Diabetes mellitus (DM) is the most
common chronic metabolic disease which its incidence is increasing rapidly. The
prevalence of DM in urban Iranian population aged ≥20 years was 8.1% in 2008. Diabetic nephropathy (DN) is one of the main chronic complications in type
1 and 2 diabetes and is currently the most common cause for end stage renal
disease (ESRD). It is reported that diabetes contributes to approximately 40
percent of newly developed ESRD patients each year. Diabetic nephropathy is
likely multi-factorial. Although genetic and environmental factors can involved
in diabetic nephropathy, resulted hemodynamic and metabolic changes can not
clearly justify the diabetic nephropathy progression.
The
prevalence of thyroid disorders is higher in diabetic patients and subclinical
hypothyroidism (SCH) being the most disorder. SCH has been associated with
endothelial dysfunction and probably atherosclerotic risk factors.
Hypothyroidism causes remarkable changes in glomerular filtration rate (GFR),
tubular function, water and electrolyte balances but association of SCH and
diabetic nephropathy (DN) has not been evaluated so far. The aim of this study
was to correlate SCH with DN in Iranian patients with type 2 diabetes.
In
a cross- sectional study, we recruited 150 patients with type 2 diabetes.
Patients with: past history of thyroid disease, taking drugs with effects on
thyroid tests and albuminuria and any sever intercurrent illness were excluded.
Furthermore, patients with type 1 diabetes, pregnancy, lactation, malignancy
and liver failure were also excluded. Patients were informed completely about
the study’s aims and if they fulfilled the written informed consent, they were
entered in the study. We recorded the demographic characteristics including:
age, height, weight, blood pressure and body mass index (BMI). BMI was
calculated according to this formula: Weight (kg)/height (m2).
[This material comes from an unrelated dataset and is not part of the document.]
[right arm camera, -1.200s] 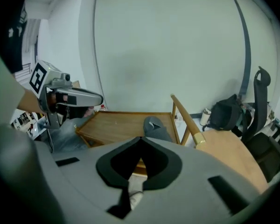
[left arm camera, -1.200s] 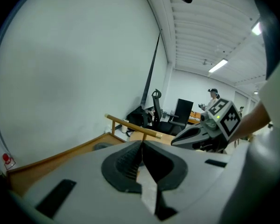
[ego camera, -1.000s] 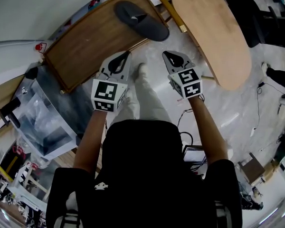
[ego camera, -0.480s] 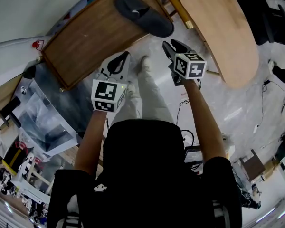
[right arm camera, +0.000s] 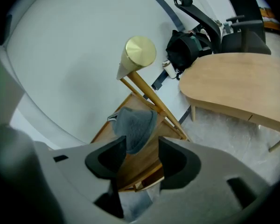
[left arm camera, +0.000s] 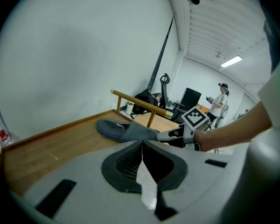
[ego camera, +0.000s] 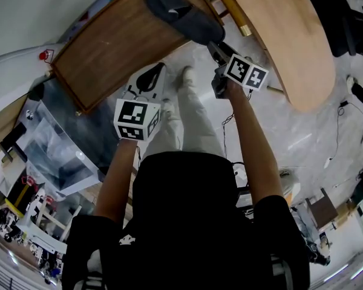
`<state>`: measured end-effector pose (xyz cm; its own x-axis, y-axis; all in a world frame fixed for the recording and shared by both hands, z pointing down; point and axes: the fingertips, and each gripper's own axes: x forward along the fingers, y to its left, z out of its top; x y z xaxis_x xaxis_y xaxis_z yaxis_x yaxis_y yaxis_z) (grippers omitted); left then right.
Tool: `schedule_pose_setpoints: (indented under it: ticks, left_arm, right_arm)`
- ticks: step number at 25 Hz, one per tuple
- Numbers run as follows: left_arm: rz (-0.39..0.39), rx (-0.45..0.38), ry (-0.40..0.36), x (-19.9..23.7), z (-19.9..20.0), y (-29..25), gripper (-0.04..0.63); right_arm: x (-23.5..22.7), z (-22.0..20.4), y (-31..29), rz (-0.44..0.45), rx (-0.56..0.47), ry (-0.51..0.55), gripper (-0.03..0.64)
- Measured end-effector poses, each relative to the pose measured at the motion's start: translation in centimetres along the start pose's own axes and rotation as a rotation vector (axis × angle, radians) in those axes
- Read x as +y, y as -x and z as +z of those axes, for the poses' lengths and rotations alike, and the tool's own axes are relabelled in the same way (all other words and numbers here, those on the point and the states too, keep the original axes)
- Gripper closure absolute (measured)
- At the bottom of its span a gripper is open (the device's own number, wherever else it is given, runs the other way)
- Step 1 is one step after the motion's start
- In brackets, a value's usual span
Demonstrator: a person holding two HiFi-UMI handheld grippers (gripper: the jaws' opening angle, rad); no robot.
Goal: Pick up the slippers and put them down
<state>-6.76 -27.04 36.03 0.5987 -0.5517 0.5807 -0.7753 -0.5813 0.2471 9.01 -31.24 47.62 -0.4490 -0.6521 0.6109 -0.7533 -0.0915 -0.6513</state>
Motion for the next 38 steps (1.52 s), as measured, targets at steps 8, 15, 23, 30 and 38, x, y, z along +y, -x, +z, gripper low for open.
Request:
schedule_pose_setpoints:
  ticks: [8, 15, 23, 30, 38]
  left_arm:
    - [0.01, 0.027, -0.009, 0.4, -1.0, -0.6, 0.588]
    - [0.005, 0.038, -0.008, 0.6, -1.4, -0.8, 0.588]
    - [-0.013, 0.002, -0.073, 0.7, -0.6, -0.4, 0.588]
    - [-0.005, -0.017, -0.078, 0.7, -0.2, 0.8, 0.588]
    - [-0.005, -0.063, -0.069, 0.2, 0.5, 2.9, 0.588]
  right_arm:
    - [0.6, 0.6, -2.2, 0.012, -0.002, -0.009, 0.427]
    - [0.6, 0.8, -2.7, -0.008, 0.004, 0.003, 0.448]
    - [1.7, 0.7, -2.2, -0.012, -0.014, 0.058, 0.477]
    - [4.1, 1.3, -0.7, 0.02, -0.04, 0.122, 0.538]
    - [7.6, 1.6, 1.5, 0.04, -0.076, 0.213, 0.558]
Blood pressure of the right arm was taken in a sitting position after resting
for ten minutes. After 8 hours overnight fasting, blood samples were obtained
from the brachial vein. Fasting plasma glucose was measured by the glucose
oxidase method (Human, Germany). Total cholesterol, triglyceride (TG), and high
density lipoprotein (HDL) were measured by enzymatic method (Parsazmon Karaj,
Iran). Low density lipoprotein (LDL) was calculated according to Friedwall
formula {LDL= total cholesterol-(HDL+TG/5)}. Glycated hemoglobin A1C (HbA1C)
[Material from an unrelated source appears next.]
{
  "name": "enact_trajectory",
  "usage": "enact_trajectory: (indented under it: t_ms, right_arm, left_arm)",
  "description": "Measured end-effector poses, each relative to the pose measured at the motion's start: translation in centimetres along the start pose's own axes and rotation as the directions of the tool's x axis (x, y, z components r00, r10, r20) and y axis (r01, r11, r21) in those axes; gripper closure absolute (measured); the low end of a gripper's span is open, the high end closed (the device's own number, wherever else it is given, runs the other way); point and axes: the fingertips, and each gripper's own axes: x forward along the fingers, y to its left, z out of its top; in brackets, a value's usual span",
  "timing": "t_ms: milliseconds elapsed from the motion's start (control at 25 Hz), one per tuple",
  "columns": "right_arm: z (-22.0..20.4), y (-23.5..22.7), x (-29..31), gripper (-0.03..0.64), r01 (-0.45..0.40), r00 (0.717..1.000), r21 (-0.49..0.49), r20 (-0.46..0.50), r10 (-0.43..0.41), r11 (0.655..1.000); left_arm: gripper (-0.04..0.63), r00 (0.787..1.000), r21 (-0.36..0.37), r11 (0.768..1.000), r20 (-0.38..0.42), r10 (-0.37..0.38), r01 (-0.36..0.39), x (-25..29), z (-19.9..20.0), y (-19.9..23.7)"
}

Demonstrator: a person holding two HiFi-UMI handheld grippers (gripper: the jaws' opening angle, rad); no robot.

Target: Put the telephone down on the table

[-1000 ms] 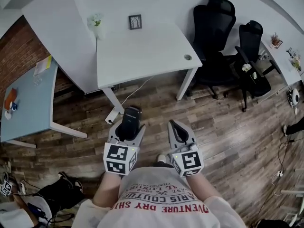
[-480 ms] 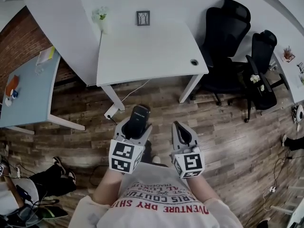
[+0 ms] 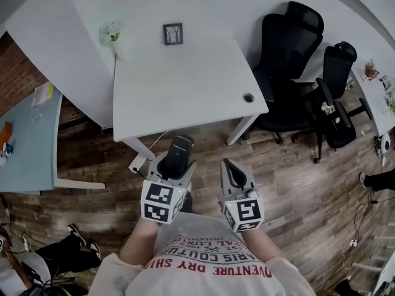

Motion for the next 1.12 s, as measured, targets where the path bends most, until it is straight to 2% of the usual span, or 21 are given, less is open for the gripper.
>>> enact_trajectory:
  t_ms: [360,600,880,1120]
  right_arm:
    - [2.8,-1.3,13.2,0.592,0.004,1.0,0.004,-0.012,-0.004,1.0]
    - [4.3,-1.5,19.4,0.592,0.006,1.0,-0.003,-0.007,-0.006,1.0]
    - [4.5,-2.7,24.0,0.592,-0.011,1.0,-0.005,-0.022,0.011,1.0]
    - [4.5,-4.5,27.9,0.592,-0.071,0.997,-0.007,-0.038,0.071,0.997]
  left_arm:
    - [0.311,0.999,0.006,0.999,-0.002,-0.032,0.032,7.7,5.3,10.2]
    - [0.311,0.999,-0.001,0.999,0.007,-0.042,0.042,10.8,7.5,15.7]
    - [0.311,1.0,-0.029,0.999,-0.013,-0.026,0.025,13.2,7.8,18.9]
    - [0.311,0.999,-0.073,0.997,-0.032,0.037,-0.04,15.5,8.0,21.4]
was assessed by Column chromatography (Biosource kit, Barcelona, Spain).Urinary
albumin was measured as the albumin to creatinine ratio (ACR) in a morning
sample. Urine albumin in spot urine was measured by Immunoturbidometry assay
(Parsazmon, Karaj, Iran). Urine creatinine was measured by enzymatic
colorimetric assay. Urinary microalbumin ≥30 and < 300 mg per gram of
creatinine in urine was considered as microalbuminuria and level ≥300 was
considered as macroalbumiuria. Estimated GFR (e GFR) (ml/min/1.73 m2)
was calculated according to equation of the Modification of Diet in Renal
Disease. DN was defined as an increased ACR of ≥ 30 mg/gr in the absence of other
renal abnormalities or e GFR less than 60 ml/min/1.73 m2according
to KDOQI recommendation. Serum thyroid stimulating hormone (TSH) was measured
by immunoradiometric assay, and free T4 was determined using radioimmunoassay.